Someone may be in the country illegally and another person may not identify with their biological gender. There's also a word that sounds like the n word with "ly" at the end used since Shakespeare that means wasteful.

I don't call those in the country illegally "illegals" or "illegal aliens." I also don't insist on calling people their biological gender if they prefer otherwise. I also refrain from using the word referenced above. There's a reason I do all of these things even though making the statements may be objectively "true." I do this not only because I know they will be misinterpreted by either the subject of the statement and/or others.
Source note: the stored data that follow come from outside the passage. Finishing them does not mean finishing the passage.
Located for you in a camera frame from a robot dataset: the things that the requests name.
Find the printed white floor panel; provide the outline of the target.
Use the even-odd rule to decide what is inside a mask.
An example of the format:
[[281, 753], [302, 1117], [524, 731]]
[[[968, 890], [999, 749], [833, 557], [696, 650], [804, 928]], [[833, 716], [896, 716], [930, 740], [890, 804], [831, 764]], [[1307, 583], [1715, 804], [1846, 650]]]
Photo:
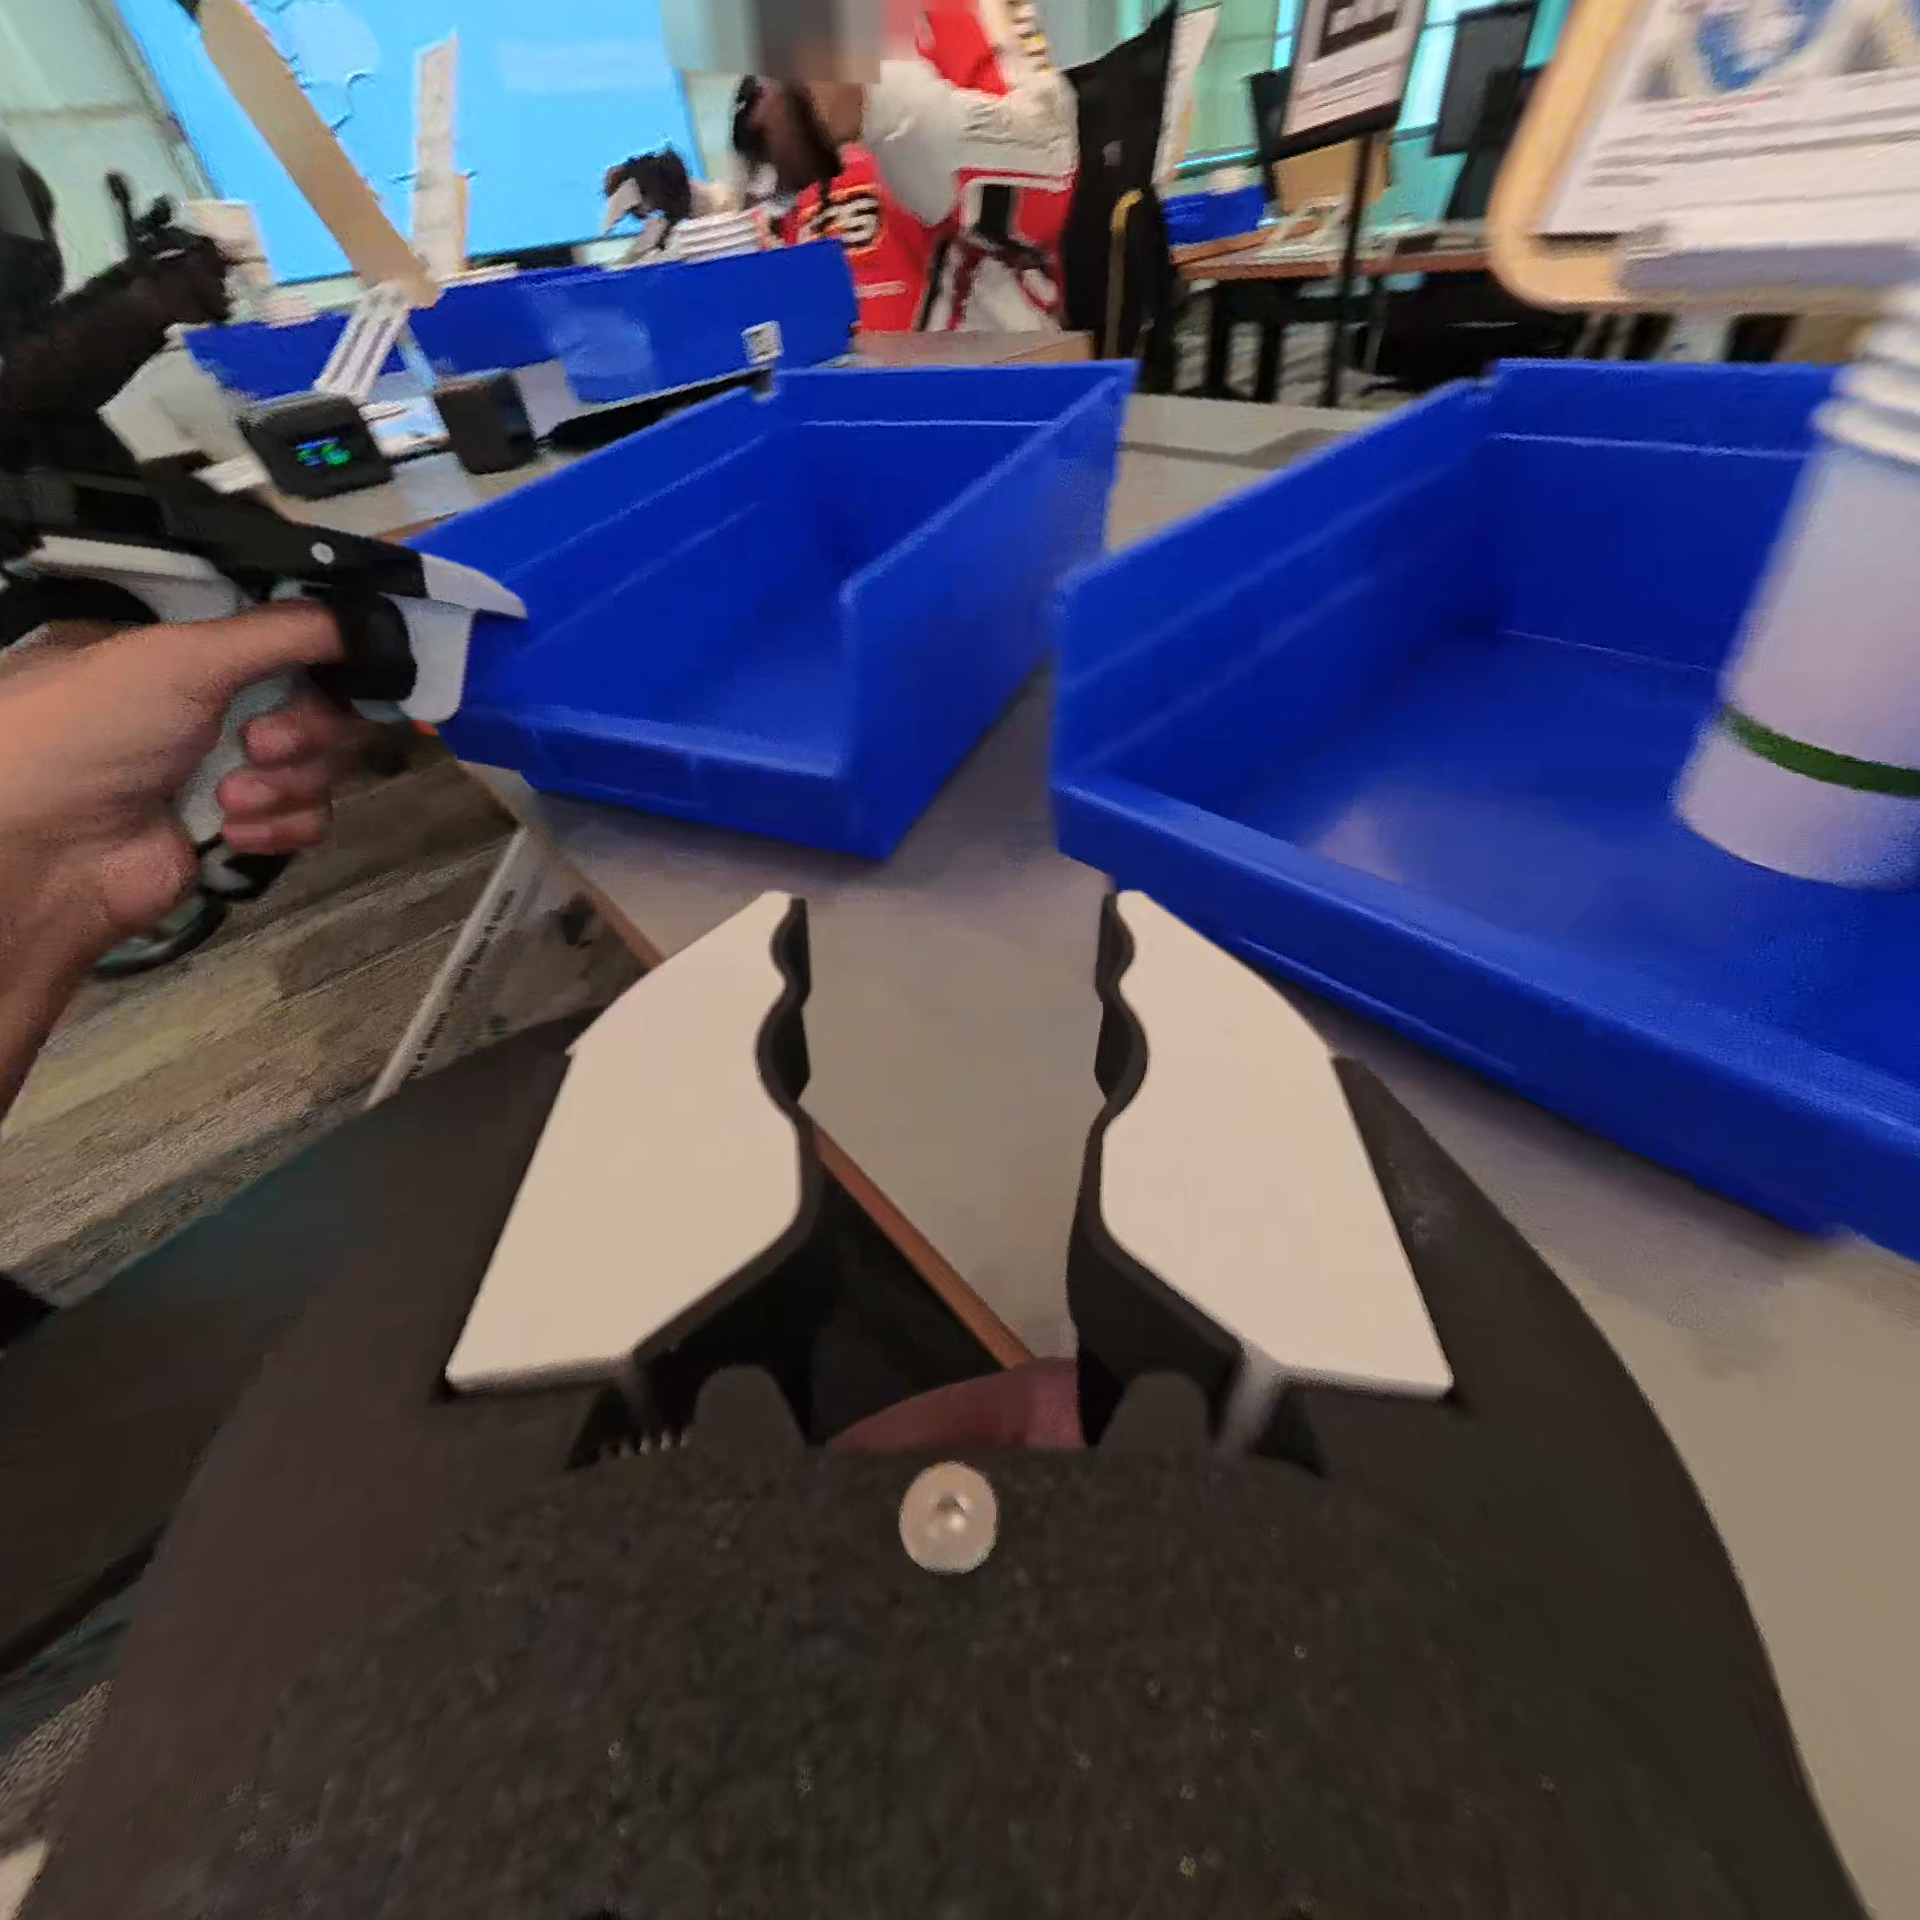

This makes all of those examples pretty ineffective from a clarity of language standpoint. The only reason I would say any of those three things is if my intent were to inflame. I have to assume this is the desired result of anyone who uses the terms "institutional racism" or "white privilege."

I'm not a big fan of cancel culture but if it's going to happen, I'd like to see whites refusing to hire or patronize people who use those and similar terms, even if they have an obscure footnote to explain their "intended" meaning. I simply don't wish to justify my exclusion from that group or feel as if someone is extorting my cooperation rather than actually trying to present a quality argument to entice me to their point of view. Say what you want, but know that there is a price to pay for continuing to use this language. I have silently made a point of not buying from people who are publicly doing this.